For Much Ado, director Marianne Elliott goes to the pre-Castro Cuba of the 1950s, opening the way for a feast of salsa music, song and dance. But the best music of the evening is simply that of the sparring of Beatrice and Benedick. Millson’s Benedick, with his short hair and neat moustache, is every inch the bachelor cynic of the officers’ mess. Beatrice’s mocking admonishments are a new and unexpected challenge. With her aquiline profile, figure-hugging skirts and straight seams, Greig’s barbs are so hilarious you scarcely realise how deep they have thrust. The scenes in which each of them eavesdrops on how the other is totally infatuated allow the comic genius of each actor full rein — Millson, ill concealed in a potted palm, springing up with a manic exuberance that Basil Fawlty could scarcely have matched, Greig setting off hooter and lights of the scooter behind which she’s dementedly sought to hide.

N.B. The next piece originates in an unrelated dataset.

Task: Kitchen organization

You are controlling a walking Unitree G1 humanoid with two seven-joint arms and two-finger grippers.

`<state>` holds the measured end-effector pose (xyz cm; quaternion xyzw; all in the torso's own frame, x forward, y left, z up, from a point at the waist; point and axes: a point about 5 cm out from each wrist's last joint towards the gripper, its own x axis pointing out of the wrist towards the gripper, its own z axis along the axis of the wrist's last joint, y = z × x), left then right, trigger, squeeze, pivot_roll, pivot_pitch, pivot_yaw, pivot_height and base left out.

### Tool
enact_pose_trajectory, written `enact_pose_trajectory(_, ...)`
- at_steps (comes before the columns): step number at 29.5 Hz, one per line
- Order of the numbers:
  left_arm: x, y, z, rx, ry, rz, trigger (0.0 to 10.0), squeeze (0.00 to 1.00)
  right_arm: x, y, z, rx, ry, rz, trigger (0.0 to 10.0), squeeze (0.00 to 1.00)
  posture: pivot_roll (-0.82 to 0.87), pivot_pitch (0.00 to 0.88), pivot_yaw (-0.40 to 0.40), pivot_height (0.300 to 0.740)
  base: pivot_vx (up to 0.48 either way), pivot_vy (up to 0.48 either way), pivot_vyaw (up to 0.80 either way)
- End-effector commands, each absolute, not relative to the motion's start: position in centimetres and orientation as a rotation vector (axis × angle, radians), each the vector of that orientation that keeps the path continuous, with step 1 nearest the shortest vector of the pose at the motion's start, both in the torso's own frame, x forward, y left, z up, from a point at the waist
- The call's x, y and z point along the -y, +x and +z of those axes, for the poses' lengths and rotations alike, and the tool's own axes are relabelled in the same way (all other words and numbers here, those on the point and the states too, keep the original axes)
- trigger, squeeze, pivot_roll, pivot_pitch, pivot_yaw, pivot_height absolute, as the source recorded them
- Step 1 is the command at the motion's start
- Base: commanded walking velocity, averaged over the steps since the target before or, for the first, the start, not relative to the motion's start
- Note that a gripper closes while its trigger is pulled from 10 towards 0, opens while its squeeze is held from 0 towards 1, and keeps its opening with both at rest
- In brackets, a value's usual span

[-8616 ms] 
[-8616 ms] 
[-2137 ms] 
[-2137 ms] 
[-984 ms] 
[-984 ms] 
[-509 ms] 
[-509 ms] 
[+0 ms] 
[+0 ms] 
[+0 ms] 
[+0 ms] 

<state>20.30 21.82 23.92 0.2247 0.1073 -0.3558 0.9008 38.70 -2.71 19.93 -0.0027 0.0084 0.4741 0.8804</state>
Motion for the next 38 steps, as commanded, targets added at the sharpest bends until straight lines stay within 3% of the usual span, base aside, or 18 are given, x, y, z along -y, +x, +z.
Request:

When the darkening of the play at Hero’s abortive wedding precipitates Beatrice’s and Benedick’s declaration of their love, Greig and Millson open up a whole new layer in their relationship without abandoning anything of its playful antagonism. At a stroke, Greig and Millson have lifted the RSC’s playing of the comedies on to a higher level.

Josie Rourke’s production of King John at last does justice to this too often underrated work. Shakespeare’s dissection of a terminally insecure monarch makes a refreshing change from the other histories (Richard II excepted) in which the bloody will to power is uppermost. In the RSC’s previous staging, the role was played by Guy Henry as the petulant king of a nursery castle. Richard McCabe now sets this right by creating a vividly complex character, well conscious of his powers.

Bored by courtly advice, McCabe’s John is quickly charmed and won over by Millson’s roguish audacity and energy as the Bastard Faulconbridge. Fascinating that this mischievous son of Richard Coeur du Lion doesn’t seek to supplant the unstable John, winding up the play with its well-known lines about England never lying ‘at the proud foot of a conqueror,/ But when it first did help to wound itself.’ A timely thought indeed.

This is a play rich in verbal magic and power. Tamsin Greig, now in tragic mode, perfectly captured Constance’s great lament for her young son, Arthur, stolen by John because he’s a threat to his throne.

Remembering the almost insurmountable difficulties of Measure for Measure, you can understand why, in a legendary career as a Shakespearean, Peter Hall has waited until now to direct it in the UK. Working with his own company from Bath, Hall chooses period Puritan costumes in black and white, surrounding the Courtyard’s thrust stage with a gloom pierced by cones of light from high above. Would that his reading of the text, with its ‘duke of dark corners’ and supporting cast of enigmatics, was similarly illuminated.

Who is this Duke who abandons his kingdom to a more than suspect deputy, returning in disguise to spy, to manipulate and to judge? Hall’s John Laurenson assumes the mantle of the wise and blameless magus, which is certainly how James I, in many ways the progenitor of the play, would have wished to see him. Laurenson does it very well and in the process shows how the role anticipates that of Prospero in The Tempest. But Shakespeare’s Duke is a more malign figure than this, the production hinting so only at the very end in Isabella’s icy response to his sudden, almost Angelo-like demand that she marry him.

As for Angelo himself, Richard Dormer makes the familiar mistake of playing him as a transparently dangerous villain, while Riseborough’s Isabella was too gauchly demonstrative. It’s surely the passionate sense of religious vocation in a beautiful young girl which makes her irresistible to the twisted men, and you saw nothing of this here. Nor felt anything of the smouldering tension between her designs and those of Angelo as she pleads for her brother’s life. In fine supporting performances, it was left to Barry Stanton’s wise old statesman, Escalus, to show that justice and mercy are not incompatible, while Michael Mears was so quixotically over the top as the court wit Lucio as to win a round of spontaneous applause from an audience which, I suspect, was feeling the strain of a production that seemed to be skirting the emotional maelstrom at the heart of the play.